# 8.2 Improved Optimization

Stochastic gradient descent is the workhorse for parameter learning in neural networks. However, setting the step size is challenging. The structure of the multidimensional search space – the error as a function of the parameter settings – is complex. For a model with, say, a million parameters, the search space has a million dimensions, and the local structure can vary across the dimensions.

One particular challenge is a canyon, where there is a U-shaped error function in one dimension and another dimension has a downhill slope. Another is a saddle point, where a minimum in one dimension meets a maximum of another. Close to a saddle point, moving along the dimension that is at a maximum, there is a canyon, so a way to handle canyons should also help with saddle points.

###### Example 8.4.

Figure 8.6 depicts a canyon with two parameters. The error is plotted as a function of parameters $x$ and $y$. In the $x$-direction the error has a steep valley, but in the $y$-direction there is a gentle slope. A large step size would keep jumping from side-to-side of the valley, perhaps diverging. A small step size is needed for the $x$-value to decrease. However, a small step size in the $y$-direction means very slow convergence. Ideally, you would like small steps in the $x$-direction and large steps in the $y$-direction.

There are two main approaches to adapting step size to handle canyons and related problems. Both have a separate step size for each parameter. They can be combined. The intuition behind each is:

• If the sign of the gradient doesn’t change, the step size can be larger; if the sign keeps changing, the step size should be smaller.

• Each weight update should follow the direction of the gradient, and the magnitude should depend on whether the gradient is more or less than its historic value.

## 8.2.1 Momentum

The momentum for each parameter acts like a velocity of the update for each parameter, with the standard stochastic gradient descent update acting like an acceleration. The momentum acts as the step size for the parameter. It is increased if the acceleration is the same sign as the momentum and is decreased if the acceleration is the opposite sign.

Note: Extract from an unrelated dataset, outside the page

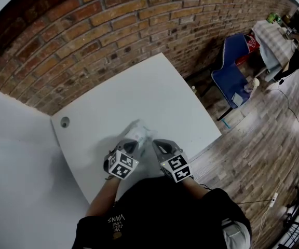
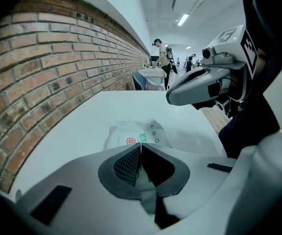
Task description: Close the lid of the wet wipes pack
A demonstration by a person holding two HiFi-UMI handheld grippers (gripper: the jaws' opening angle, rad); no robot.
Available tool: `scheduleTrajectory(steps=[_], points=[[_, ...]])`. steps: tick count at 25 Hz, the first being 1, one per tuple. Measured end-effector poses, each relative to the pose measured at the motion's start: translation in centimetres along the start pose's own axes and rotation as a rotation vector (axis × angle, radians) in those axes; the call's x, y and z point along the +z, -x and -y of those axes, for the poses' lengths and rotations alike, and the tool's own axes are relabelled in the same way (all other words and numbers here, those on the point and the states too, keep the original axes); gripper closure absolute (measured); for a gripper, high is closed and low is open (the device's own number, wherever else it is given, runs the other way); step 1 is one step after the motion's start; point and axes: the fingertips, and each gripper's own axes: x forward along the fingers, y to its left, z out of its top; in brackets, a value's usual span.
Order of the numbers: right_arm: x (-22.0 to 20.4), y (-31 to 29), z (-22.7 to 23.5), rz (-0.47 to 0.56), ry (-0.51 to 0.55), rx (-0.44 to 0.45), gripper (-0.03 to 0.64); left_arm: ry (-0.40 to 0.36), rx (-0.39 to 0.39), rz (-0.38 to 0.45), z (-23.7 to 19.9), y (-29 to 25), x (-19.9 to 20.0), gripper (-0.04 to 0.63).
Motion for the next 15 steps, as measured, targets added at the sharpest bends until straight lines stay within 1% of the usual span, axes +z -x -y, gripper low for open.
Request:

To implement momentum, a velocity $v[i,j]$ is stored for each weight $w[i,j]$. Hyperparameter $\alpha$, with $0\leq\alpha<1$, specifies how much of the momentum should be used for each batch. The $update$ method for $Dense$ in Figure 8.3 becomes

1: method update()$\triangleright$ update all weights
2:      for each $i,j$ do
3:          $v[i,j]\;{:}{=}\;\mbox{}\alpha*v[i,j]-\eta/batch\_size*d[i,j]$
4:          $w[i,j]\;{:}{=}\;\mbox{}w[i,j]+v[i,j]$
5:          $d[i,j]\;{:}{=}\;\mbox{}0$.

The change in weight is not necessarily in the direction of the gradient of the error, because the momentum might be too great.

The value of $\alpha$ affects how much the step size can increase. Common values for $\alpha$ are 0.5, 0.9, and 0.99. If the gradients have the same value, the step size will approach $\sum_{i=0}^{\infty}\alpha^{i}=1/(1-\alpha)$ times the step size without momentum. If $\alpha$ is 0.5, the step size could double. If $\alpha$ is 0.9, the step size could increase up to 10 times, and $\alpha=0.99$ allows the step size to increase by up to 100 times.

###### Example 8.5.

Consider the error surface of Figure 8.6, described in Example 8.4. In the $y$-direction, the gradients are consistent, and so momentum will increase the step size, up to $1/(1-\alpha)$ times. In the $x$-direction, as the valley is crossed, the sign of the gradient changes, and the momentum, and so the steps, get smaller. This means that it eventually makes large steps in the $y$-direction, but small steps in the $x$-direction, enabling it to move down the canyon.

As well as handling canyons, momentum can average out noise due to the batches not including all the examples.

## 8.2.2 RMS-Prop

RMS-Prop (root mean squared propagation) is the default optimizer for the Keras deep learning library. The idea is that the magnitude of the change in each weight depends on how (the square of) the gradient for that weight compares to its historic value, rather than depending on the absolute value of the gradient. For each weight, a rolling average of the square of the gradient is maintained. This is used to determine how much the weight should change. A correction to avoid numeric instability of dividing by approximately zero is also used.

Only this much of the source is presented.